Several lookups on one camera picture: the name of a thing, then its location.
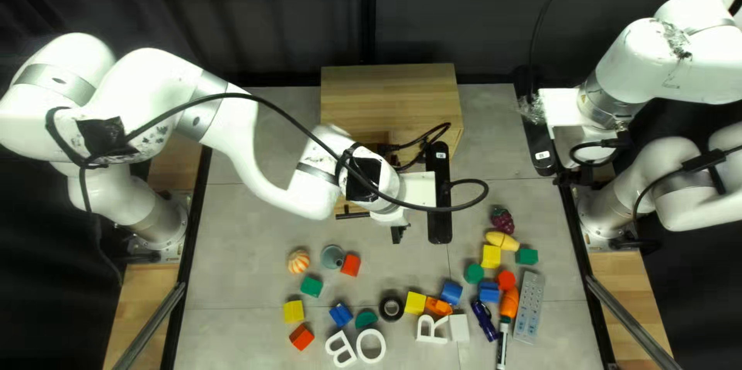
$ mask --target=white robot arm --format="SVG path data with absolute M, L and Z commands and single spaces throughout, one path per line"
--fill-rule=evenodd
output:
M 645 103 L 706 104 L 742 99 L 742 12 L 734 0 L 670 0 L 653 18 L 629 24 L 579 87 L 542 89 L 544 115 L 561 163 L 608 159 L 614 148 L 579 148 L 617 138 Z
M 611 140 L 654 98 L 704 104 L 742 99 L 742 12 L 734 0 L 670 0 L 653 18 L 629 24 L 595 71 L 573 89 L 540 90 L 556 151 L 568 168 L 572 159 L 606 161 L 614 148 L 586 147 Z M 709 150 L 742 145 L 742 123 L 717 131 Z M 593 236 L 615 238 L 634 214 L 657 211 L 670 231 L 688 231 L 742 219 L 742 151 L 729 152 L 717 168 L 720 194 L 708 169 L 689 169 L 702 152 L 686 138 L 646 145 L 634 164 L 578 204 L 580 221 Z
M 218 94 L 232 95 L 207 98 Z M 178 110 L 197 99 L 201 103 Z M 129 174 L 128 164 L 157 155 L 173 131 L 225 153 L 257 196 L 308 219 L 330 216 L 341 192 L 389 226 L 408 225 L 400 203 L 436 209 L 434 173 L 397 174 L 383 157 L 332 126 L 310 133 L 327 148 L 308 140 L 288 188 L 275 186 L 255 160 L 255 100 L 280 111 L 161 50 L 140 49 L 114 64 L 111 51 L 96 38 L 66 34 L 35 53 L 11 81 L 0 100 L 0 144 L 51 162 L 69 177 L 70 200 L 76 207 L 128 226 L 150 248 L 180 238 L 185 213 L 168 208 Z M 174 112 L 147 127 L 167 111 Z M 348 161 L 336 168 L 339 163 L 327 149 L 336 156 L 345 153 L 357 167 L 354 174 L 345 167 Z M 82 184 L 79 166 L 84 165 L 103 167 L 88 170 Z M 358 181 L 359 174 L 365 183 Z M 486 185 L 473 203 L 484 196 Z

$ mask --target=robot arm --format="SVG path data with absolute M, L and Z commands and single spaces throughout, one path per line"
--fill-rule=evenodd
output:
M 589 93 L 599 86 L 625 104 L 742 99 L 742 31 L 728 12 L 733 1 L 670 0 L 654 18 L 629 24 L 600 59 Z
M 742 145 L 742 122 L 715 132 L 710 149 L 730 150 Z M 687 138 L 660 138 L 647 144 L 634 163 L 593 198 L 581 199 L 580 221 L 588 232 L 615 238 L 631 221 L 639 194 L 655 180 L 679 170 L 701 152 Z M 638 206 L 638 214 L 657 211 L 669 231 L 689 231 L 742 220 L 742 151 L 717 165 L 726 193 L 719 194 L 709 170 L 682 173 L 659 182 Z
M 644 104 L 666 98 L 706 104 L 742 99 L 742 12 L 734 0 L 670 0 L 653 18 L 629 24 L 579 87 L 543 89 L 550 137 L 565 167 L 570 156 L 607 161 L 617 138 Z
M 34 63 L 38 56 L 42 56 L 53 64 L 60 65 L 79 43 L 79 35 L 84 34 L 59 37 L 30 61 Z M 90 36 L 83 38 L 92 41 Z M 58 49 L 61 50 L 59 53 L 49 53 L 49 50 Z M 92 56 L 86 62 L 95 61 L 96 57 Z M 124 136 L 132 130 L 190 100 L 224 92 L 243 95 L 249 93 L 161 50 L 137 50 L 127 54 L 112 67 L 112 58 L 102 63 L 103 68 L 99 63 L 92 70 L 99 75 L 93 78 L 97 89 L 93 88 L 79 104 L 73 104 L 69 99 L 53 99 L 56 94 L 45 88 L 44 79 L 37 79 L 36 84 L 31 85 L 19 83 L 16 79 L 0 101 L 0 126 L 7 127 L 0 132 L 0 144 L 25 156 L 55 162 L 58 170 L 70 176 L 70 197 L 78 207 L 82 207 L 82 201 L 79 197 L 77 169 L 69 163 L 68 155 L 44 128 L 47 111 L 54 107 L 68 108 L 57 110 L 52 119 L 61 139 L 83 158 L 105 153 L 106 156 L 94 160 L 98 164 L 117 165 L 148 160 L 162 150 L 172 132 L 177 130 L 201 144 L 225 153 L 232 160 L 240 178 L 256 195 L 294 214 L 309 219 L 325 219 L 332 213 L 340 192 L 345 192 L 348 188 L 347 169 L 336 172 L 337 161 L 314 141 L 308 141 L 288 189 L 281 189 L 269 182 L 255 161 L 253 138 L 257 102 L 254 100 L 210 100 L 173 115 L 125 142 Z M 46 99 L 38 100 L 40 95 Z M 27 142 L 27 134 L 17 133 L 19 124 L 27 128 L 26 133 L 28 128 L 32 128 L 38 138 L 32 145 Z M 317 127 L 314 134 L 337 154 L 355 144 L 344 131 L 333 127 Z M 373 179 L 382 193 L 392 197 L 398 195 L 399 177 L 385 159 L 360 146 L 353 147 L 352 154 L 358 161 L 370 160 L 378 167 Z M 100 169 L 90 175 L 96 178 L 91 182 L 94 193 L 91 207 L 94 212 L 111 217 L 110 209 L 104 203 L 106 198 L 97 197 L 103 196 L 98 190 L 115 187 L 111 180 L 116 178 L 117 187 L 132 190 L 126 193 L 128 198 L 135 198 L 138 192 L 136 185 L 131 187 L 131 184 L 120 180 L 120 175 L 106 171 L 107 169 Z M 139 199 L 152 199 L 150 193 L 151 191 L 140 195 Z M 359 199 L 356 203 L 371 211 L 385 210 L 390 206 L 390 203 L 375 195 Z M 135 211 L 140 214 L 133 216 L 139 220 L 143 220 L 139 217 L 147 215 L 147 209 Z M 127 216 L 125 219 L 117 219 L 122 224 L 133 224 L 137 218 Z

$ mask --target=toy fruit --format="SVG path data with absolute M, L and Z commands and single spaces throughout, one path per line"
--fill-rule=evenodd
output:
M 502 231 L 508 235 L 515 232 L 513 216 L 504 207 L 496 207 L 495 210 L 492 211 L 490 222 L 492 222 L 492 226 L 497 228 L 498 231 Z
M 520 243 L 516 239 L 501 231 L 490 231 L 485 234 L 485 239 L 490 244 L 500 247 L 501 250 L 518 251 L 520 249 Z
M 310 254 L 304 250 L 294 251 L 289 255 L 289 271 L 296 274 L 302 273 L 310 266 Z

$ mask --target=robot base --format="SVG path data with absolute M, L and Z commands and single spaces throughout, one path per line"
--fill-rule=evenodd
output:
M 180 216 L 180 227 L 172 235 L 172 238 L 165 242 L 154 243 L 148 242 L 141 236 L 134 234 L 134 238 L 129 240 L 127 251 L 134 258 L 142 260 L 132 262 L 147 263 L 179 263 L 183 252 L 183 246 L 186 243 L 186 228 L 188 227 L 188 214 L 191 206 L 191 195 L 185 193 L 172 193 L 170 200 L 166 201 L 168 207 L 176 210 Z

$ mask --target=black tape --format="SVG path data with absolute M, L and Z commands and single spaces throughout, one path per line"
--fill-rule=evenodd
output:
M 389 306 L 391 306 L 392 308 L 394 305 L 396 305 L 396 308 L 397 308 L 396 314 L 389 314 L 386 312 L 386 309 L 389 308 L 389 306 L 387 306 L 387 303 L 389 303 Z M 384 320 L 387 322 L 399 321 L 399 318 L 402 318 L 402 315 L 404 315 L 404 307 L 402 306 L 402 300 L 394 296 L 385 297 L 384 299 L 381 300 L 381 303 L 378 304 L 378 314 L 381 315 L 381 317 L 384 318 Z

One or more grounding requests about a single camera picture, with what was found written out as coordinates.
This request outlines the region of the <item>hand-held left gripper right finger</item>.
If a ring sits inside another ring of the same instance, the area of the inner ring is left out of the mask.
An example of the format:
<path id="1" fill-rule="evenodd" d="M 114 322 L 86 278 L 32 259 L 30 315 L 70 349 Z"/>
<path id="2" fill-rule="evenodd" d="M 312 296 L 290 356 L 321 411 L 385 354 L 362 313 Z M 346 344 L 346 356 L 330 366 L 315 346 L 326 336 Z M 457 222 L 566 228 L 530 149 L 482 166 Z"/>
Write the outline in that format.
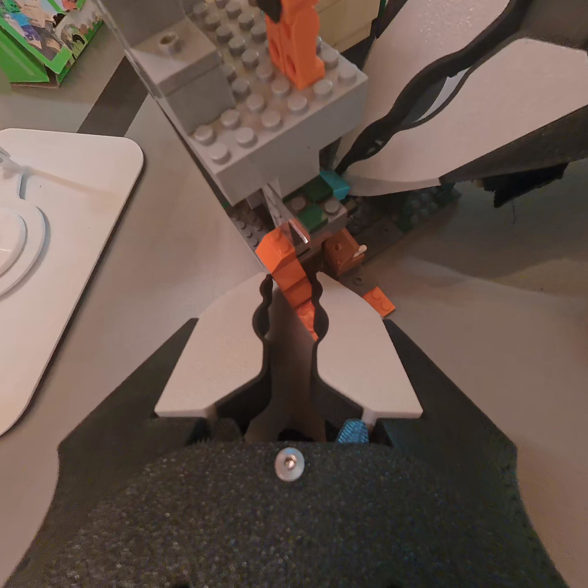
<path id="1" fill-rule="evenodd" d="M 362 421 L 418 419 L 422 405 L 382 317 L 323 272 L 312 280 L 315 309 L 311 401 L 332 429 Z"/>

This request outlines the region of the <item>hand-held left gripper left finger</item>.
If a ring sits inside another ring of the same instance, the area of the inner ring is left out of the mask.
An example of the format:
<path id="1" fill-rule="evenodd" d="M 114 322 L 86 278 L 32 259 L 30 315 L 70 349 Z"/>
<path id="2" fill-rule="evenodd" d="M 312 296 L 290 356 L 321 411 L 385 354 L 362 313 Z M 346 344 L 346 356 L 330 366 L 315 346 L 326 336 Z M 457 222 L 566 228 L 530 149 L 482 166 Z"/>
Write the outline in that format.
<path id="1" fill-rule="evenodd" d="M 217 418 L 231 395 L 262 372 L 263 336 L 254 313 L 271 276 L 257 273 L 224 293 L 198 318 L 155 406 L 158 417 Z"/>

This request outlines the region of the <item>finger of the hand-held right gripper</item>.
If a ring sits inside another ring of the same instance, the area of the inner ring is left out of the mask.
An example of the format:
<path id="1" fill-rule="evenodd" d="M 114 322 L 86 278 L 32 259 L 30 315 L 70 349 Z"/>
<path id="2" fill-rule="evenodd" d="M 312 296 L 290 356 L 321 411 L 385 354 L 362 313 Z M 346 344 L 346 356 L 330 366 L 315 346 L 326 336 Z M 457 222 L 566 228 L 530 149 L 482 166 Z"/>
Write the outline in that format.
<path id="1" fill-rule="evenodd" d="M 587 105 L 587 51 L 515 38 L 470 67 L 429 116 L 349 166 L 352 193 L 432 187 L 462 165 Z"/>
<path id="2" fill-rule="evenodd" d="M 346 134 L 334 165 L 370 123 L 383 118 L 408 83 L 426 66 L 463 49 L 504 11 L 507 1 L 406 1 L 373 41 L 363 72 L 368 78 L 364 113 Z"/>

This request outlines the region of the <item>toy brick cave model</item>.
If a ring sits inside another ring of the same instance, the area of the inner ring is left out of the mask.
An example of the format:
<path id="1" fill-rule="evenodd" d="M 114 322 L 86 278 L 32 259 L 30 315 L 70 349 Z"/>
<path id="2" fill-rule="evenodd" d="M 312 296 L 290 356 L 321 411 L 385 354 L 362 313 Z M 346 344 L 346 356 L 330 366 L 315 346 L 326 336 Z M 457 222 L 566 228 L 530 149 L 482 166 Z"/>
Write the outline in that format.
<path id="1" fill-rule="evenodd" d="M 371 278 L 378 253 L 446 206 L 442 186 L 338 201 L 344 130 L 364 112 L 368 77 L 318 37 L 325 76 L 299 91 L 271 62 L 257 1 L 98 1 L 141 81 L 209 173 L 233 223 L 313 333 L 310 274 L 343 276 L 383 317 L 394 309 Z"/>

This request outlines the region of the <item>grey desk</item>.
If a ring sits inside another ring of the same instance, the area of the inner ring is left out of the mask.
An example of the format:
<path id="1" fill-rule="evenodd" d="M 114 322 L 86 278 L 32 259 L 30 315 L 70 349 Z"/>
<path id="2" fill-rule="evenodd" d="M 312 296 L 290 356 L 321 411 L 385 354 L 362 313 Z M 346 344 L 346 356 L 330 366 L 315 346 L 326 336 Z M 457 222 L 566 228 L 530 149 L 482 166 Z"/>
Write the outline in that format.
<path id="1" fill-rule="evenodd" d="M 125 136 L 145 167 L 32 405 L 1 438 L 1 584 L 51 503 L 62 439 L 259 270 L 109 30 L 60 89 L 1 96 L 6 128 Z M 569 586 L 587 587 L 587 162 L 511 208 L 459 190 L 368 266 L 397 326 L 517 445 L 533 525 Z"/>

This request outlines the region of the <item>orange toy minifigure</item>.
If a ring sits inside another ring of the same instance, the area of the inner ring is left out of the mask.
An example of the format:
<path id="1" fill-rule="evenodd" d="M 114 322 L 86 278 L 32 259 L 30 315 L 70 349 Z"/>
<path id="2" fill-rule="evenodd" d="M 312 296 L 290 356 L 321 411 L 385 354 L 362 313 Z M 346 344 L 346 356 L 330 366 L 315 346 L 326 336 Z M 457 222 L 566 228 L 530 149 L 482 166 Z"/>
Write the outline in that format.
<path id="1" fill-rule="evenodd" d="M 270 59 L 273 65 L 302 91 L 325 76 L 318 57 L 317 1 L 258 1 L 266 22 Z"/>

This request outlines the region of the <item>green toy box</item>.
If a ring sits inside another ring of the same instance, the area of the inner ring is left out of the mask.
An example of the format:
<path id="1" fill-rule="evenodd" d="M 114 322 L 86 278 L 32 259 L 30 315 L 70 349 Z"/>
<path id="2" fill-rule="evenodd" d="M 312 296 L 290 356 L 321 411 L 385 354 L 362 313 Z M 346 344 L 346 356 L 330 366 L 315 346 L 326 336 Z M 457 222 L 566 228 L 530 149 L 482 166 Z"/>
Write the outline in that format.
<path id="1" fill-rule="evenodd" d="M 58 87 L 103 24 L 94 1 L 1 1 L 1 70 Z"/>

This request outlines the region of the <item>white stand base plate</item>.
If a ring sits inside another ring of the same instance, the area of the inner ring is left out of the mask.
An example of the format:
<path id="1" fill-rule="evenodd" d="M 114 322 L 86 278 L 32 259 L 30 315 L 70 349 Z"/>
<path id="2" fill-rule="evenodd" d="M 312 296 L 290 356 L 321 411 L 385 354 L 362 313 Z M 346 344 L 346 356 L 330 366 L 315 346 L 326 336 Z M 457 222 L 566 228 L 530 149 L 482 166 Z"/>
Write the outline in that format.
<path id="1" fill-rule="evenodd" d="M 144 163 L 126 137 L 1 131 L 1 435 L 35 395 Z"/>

┄┄┄┄┄┄┄┄┄┄┄┄┄┄┄┄┄┄┄┄

WORK INSTRUCTIONS = Scan the records for the string "picture" and show every line that contains it.

OUTPUT OF THE EXERCISE =
Several lookups on one camera picture: the name of a thing, then its location.
One or more grounding requests about a single camera picture, with what was found written out as coordinates.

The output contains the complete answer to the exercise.